WHAT TO DO – Could you print only the lines from the one containing "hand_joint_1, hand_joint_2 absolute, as" through the end of the listing below, unchanged?

────────────────

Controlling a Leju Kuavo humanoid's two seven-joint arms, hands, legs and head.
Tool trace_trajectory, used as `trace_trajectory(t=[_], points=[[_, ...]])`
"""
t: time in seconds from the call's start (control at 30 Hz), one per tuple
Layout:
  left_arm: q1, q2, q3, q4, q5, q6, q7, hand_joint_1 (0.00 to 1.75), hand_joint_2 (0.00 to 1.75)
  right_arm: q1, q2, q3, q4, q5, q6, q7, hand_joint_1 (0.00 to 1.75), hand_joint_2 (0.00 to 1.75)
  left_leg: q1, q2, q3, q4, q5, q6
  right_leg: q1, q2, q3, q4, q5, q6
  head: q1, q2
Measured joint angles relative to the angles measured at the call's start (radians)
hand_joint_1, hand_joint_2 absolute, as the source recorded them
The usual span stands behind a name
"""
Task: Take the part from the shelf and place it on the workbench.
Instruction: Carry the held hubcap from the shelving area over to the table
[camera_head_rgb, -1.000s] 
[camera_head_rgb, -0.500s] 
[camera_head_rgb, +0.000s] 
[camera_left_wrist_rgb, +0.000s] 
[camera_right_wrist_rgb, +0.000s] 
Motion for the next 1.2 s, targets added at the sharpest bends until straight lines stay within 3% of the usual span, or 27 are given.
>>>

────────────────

EXERCISE SOLUTION –
hand_joint_1, hand_joint_2 absolute, as the source recorded them
The usual span stands behind a name
"""
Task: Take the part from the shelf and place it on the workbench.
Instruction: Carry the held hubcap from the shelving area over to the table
[camera_head_rgb, -1.000s] 
[camera_head_rgb, -0.500s] 
[camera_head_rgb, +0.000s] 
[camera_left_wrist_rgb, +0.000s] 
[camera_right_wrist_rgb, +0.000s] 
Motion for the next 1.2 s, targets added at the sharpest bends until straight lines stay within 3% of the usual span, or 27 are given.
>>>

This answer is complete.